From: Ilya Zakharevich on
[A complimentary Cc of this posting was sent to
Dr.Ruud
<rvtol+news(a)isolution.nl>], who wrote in article <e1gu0l.1m4.1(a)news.isolution.nl>:
> > The original code contained something like
> >
> > perl5.8.7 -wle "$_ = qq(abcd\x{e155}efg);
> > tr/\x{e100}-\x{e1ff}\x00-\x{1FFFFF}/\x00-\xFF_/; print"
> > Unicode character 0x1fffff is illegal at -e line 1.
> > ________
> >
> > That spurious warning can be worked about,
>
> Is it a "spurious warning"?

Looks so. What makes you doubt it? I'm working with Perl characters,
not Unicode characters; and IIRC, even Unicode goes up to 0x1fffff...
Or is it 0x10ffff?

> perl -MO=Deparse -e 'tr/\x{d7ff}\x{d800}//'

What is your point? I do not see which output makes you think this is
relevant... Did you try

perl -MO=Deparse -e 'tr/\x{7ff}\x{800}//'

Thanks,
Ilya
From: Ilya Zakharevich on
[A complimentary Cc of this posting was sent to
Dr.Ruud
<rvtol+news(a)isolution.nl>], who wrote in article <e1gu0l.1m4.1(a)news.isolution.nl>:
> Is it a "spurious warning"?

> perl -MO=Deparse -e 'tr/\x{d7ff}\x{d800}//'

Oups, ignore my preceeding message; I was using wrong quotes... So I
see now where the Perl bug is:

>perl -MO=Deparse -e "tr/\x{0000}-\x{ffff}//"
Malformed UTF-8 character (character 0xffff) at -e line 1.
Malformed UTF-8 character (character 0xffff) at -e line 1.
use utf8 ();
tr/\000//;
-e syntax OK

>perl -MO=Deparse -e "tr/\x{0000}-\x{fff0}//"
use utf8 ();
tr/\000-\x{fff0}//;
-e syntax OK

So some Perl developer thought that Perl characters == Unicode
characters, and mangles the pattern without reporting errors...

A lot of thanks,
Ilya
From: Ilya Zakharevich on
[A complimentary Cc of this posting was sent to
thundergnat
<thundergnat(a)hotmail.com>], who wrote in article <g8idnSdjQ4e2lKHZRVn-iw(a)rcn.net>:
> It /does/ appear to be a bug in tr. Not in that it has a problem with
> characters in the range D800?DFFF, that doesn't surprise me much. Those
> /aren't/ legal utf-8 character codes.

Let me disagree. First, I know of no such thing as utf-8. Second, if
you mean utf8, legal codes are 0..MAX_UV (since the size of UV is
specific to Perl build, this depends on the build of Perl executable).
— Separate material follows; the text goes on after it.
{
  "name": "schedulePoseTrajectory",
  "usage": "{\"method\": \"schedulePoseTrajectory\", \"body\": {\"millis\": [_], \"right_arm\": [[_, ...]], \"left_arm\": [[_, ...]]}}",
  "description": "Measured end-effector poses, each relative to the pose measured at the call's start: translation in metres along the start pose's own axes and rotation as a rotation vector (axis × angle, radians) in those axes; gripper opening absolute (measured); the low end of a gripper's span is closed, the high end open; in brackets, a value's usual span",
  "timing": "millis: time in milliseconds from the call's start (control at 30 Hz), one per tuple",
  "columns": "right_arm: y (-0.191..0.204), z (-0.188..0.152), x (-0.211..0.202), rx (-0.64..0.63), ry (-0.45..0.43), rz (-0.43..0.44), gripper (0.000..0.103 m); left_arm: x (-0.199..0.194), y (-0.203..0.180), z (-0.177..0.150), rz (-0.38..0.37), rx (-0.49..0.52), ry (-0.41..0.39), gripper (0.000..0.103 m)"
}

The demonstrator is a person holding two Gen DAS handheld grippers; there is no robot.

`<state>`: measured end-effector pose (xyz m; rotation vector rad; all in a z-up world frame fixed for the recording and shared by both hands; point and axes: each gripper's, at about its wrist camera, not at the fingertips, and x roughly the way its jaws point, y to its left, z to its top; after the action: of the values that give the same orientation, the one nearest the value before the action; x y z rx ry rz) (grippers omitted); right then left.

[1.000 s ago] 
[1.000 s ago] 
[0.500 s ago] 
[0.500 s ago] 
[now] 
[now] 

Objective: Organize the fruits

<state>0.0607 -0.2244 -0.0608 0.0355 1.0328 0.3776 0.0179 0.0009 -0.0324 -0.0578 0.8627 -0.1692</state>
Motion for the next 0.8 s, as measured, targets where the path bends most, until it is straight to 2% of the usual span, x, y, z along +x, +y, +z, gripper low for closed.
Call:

Some codes would not appear in Unicode strings; but one should be able
to treat "binary" data freely (including 0..31 and 0x80..0x9F ranges,
and other characters which have no Unicode-consortium-assigned
cultural information).

Thanks,
Ilya
From: zbrg on
Ilya Zakharevich a dit le Tue, 11 Apr 2006 16:17:49 +0000 (UTC):
> Since it does not apply to the
>situation I discuss, I can hardly find your finding this message in
>the list of warnings relevant.
>
>Second, what I was discussing was not the warning, but the ACTION. Do
>you think the RESULT ('abcdefg') is "correct"?

The warning seems relevant, as avoiding the 0xD800-0xDFFF range seems to give a
good result :


$ perl -wle '$_ = q(abcdefg); tr/\x{d7ff}-\x{e0ff}/ /c; print'
From: Ben Bacarisse on
On Tue, 11 Apr 2006 22:11:32 +0000, Ilya Zakharevich wrote:

> Let me disagree. First, I know of no such thing as utf-8. Second, if
> you mean utf8

The proper form is UTF-8 (i.e. with caps) so your correction (further from
the accepted form) seems rather harsh!

Refs:
http://www.unicode.org/versions/Unicode3.0.html
http://www.cl.cam.ac.uk/~mgk25/unicode.html#utf-8

--
Ben.